In full and word for word, restate the lines of the listing.

::::

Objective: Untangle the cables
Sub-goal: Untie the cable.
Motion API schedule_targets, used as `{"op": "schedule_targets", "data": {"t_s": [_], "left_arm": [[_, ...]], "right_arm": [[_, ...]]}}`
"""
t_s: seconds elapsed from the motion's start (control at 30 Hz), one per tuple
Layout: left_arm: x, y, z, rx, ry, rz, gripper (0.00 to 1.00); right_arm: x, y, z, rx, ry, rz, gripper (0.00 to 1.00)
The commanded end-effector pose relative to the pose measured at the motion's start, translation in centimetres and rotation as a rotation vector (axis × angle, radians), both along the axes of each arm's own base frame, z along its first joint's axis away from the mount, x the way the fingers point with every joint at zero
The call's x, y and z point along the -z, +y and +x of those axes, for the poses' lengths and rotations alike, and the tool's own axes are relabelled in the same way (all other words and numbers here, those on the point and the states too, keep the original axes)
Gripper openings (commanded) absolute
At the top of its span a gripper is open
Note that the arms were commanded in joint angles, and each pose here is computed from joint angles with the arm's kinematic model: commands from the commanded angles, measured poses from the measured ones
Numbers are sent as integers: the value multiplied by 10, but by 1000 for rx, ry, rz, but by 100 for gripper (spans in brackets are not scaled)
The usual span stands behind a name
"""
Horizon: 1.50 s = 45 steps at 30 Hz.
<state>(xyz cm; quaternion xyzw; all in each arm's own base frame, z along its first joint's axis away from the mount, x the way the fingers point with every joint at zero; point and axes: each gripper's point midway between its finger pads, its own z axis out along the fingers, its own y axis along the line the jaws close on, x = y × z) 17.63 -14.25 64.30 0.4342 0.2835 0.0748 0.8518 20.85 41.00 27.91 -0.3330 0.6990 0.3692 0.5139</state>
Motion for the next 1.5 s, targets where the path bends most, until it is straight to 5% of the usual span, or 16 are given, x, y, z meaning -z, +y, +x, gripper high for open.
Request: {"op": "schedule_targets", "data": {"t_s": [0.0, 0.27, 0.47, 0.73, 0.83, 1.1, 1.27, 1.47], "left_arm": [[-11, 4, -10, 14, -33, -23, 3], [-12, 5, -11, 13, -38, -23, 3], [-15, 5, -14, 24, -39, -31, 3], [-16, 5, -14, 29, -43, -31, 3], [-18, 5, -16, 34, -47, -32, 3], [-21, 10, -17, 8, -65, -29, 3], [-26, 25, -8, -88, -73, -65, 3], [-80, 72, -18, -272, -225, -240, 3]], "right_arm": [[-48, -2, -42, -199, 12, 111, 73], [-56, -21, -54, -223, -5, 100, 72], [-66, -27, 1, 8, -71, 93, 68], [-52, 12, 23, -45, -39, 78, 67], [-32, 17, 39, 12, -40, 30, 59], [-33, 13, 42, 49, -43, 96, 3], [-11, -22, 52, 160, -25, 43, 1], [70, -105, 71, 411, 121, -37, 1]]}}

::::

__Problem solution__.
Objective: Untangle the cables
Sub-goal: Untie the cable.
Motion API schedule_targets, used as `{"op": "schedule_targets", "data": {"t_s": [_], "left_arm": [[_, ...]], "right_arm": [[_, ...]]}}`
"""
t_s: seconds elapsed from the motion's start (control at 30 Hz), one per tuple
Layout: left_arm: x, y, z, rx, ry, rz, gripper (0.00 to 1.00); right_arm: x, y, z, rx, ry, rz, gripper (0.00 to 1.00)
The commanded end-effector pose relative to the pose measured at the motion's start, translation in centimetres and rotation as a rotation vector (axis × angle, radians), both along the axes of each arm's own base frame, z along its first joint's axis away from the mount, x the way the fingers point with every joint at zero
The call's x, y and z point along the -z, +y and +x of those axes, for the poses' lengths and rotations alike, and the tool's own axes are relabelled in the same way (all other words and numbers here, those on the point and the states too, keep the original axes)
Gripper openings (commanded) absolute
At the top of its span a gripper is open
Note that the arms were commanded in joint angles, and each pose here is computed from joint angles with the arm's kinematic model: commands from the commanded angles, measured poses from the measured ones
Numbers are sent as integers: the value multiplied by 10, but by 1000 for rx, ry, rz, but by 100 for gripper (spans in brackets are not scaled)
The usual span stands behind a name
"""
Horizon: 1.50 s = 45 steps at 30 Hz.
<state>(xyz cm; quaternion xyzw; all in each arm's own base frame, z along its first joint's axis away from the mount, x the way the fingers point with every joint at zero; point and axes: each gripper's point midway between its finger pads, its own z axis out along the fingers, its own y axis along the line the jaws close on, x = y × z) 17.63 -14.25 64.30 0.4342 0.2835 0.0748 0.8518 20.85 41.00 27.91 -0.3330 0.6990 0.3692 0.5139</state>
Motion for the next 1.5 s, targets where the path bends most, until it is straight to 5% of the usual span, or 16 are given, x, y, z meaning -z, +y, +x, gripper high for open.
Request: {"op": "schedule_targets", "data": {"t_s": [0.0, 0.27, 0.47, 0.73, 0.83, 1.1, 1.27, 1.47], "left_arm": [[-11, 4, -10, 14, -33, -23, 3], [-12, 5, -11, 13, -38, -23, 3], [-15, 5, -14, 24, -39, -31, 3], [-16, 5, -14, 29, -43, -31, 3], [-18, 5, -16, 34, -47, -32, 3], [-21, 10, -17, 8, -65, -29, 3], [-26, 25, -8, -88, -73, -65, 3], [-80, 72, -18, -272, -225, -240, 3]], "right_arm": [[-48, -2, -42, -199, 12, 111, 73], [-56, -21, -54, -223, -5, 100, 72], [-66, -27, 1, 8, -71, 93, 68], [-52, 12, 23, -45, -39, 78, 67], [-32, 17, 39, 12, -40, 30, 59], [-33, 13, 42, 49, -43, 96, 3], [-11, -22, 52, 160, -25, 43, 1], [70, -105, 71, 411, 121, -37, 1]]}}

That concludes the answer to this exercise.